Par Mérès Weche
C’est dans une ambiance festive que la mémoire de Georges Castera a été honorée, à Montréal, le vendredi 31 janvier 2020, dans une veillée à la Maison Haïti, en tandem à ce qui se passait de pareil à Port-au-Prince, pour marquer le transit de cet “étonnant voyageur“ dans les lieux de la mémoire.
Cette soirée du souvenir, baptisée “ Veye Castera nan travèse l “, a été animée conjointement, et de manière très professionnelle, par Mireille Jean-Louis et Pierre Emmanuel, pour inviter sur scène, de façon ordonnée, maints artistes qui se devaient de rendre un hommage bien mérité à Georges Castera. C’était toute une fête de la poésie, faite de mots et de musique ; l’harmonica et la guitare se sont joints à la littérature pour rythmer et fixer dans le temps la parole engagée de ce faiseur d’images, à la plume et au pinceau, obéissant constamment à sa double intensité créatrice.

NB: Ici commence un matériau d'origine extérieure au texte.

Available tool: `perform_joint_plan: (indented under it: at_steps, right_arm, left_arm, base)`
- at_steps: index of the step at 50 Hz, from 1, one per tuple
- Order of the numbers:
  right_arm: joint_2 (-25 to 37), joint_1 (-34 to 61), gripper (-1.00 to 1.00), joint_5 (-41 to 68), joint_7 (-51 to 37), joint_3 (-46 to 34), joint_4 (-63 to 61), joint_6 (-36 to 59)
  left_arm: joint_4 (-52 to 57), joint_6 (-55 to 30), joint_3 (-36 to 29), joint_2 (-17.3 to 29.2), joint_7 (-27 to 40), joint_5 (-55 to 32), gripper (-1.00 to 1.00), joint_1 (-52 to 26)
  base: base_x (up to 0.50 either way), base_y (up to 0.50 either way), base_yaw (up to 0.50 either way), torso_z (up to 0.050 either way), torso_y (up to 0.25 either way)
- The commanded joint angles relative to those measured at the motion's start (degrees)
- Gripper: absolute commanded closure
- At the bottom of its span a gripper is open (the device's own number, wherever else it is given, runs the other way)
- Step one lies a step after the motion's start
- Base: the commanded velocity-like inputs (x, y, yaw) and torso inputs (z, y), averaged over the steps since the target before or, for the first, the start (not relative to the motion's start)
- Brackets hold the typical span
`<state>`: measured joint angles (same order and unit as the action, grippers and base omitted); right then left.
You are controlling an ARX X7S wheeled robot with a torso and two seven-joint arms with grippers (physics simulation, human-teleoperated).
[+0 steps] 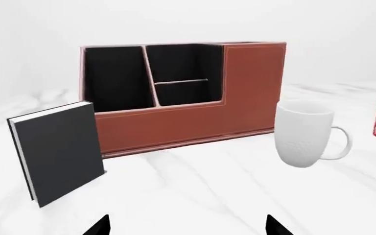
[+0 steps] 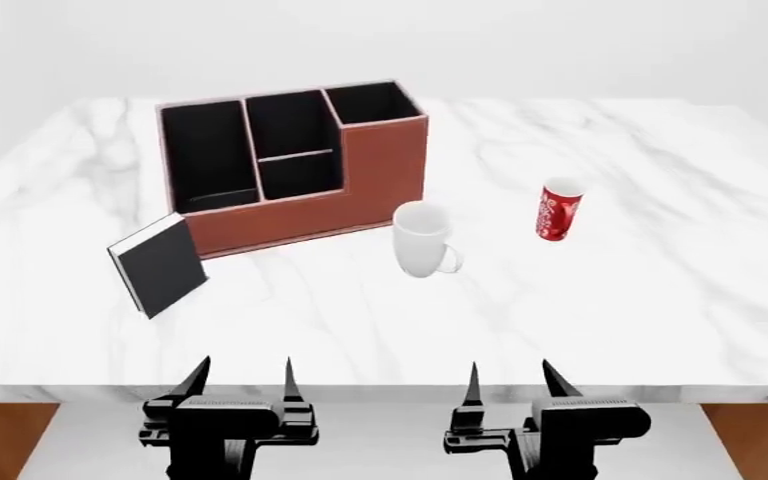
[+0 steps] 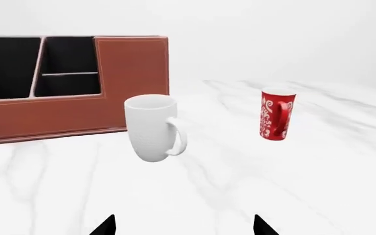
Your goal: Pick up the red mug and place it to the right of the caddy.
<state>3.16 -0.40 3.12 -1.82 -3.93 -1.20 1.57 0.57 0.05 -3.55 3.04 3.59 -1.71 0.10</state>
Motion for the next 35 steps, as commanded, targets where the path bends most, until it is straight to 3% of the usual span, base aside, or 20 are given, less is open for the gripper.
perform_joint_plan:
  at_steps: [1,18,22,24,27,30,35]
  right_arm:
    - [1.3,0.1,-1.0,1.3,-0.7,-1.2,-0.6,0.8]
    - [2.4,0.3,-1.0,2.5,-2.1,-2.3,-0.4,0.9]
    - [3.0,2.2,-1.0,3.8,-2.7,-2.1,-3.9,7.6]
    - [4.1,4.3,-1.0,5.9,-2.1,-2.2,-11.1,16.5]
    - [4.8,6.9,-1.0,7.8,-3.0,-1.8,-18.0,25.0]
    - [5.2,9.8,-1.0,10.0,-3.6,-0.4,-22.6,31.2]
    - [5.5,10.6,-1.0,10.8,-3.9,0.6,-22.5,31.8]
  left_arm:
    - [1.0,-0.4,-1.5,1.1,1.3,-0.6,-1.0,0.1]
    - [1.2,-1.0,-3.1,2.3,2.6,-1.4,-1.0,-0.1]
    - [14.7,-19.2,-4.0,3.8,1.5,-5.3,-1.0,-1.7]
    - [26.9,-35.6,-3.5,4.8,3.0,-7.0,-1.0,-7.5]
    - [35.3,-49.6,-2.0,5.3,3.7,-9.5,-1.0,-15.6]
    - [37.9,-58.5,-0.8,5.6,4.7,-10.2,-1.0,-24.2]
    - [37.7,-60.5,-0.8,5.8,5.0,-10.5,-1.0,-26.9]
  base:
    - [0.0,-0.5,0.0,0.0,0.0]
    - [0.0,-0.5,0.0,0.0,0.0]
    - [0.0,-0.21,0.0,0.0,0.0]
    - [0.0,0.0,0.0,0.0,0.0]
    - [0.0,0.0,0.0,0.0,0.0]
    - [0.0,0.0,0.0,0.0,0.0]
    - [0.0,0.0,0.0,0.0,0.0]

C’est à l’unanimité que tous les intervenants ont évoqué ce beau ver du poèteː “Aime-moi comme une maison qui brûle“ ; un ver qui le montre comme assiégé dans la tourmente du poème, sans pour autant faire de lui un pyromane de cet amour qui brûlait dans son for intérieur, sans jamais incendier ses désirs. C’est avec une “voix de tambour“ qu’il traduit ses sentiments dans sa “demeure d’encre“ et de papier. Son intranquillité se traduit surtout par des cris chimériques contre la condition inhumaine de son peuple dans cette espèce de “radeau de la méduse“ qu’est devenu le pays haïtien.
Au cours de cette inoubliable soirée artistique, organisée par la Compagnie Théâtre Créole-KTK, dirigée par le couple Ralph et Nerlande Civil, on a vu défiler sur scène une brochette d’artistes et écrivains haïtiens de renom, tels que Frantz Benjamin ; Mélissa Gresseau ; David Nézy et sa compagne d’art dramatique Oshun Florwing, dite Sévérine ; Fritzberg Daléus ; Thurlie Clairvil et son groupe, dans un montage théâtral de toute beauté ; Henri St-Fleur ; Badiona Bazin ; Frantz Voltaire et moi, votre serviteur, pour ne citer que ceux-là. J’ai personnellement revendiqué, au nom de la poésie de Castera, cette merveilleuse interprétation musicale de Beethoven, née du poème de Freedrich Von Schiller, “Ode la joie“, devenue tout un hymne sous les doigts de cette virtuose au piano du XIXe siècle.
Par revendication, j’entends l’usage que j’en ai fait à l’harmonica- cet instrument traditionnel dans lequel on insuffle toute son âme -, pour que ce bel extrait de la 9e symphonie de Beethoven n’ait pas toujours un sens politique, comme dans cette chanson adaptée par Guy Durosier, pour magnifier François Duvalier à sa mort, ou comme hymne de l’Union européenne, pris dans le conflit du Brexit au Royaume uni, qui a atteint son point final le soir même de cette veillée en mémoire de Georges Castera.
Si la lune de miel entre l’Angleterre et le reste de l’Europe touche à sa fin, le souvenir de Georges Castera restera éternel dans la mémoire haïtienne. “L’hymne à la joie“ de Beethoven, qui ne sera plus jamais entonné au Royaume uni comme un écho de l’Union européenne, restera dans la communauté haïtienne de Montréal une vive réminiscence de Georges Castera.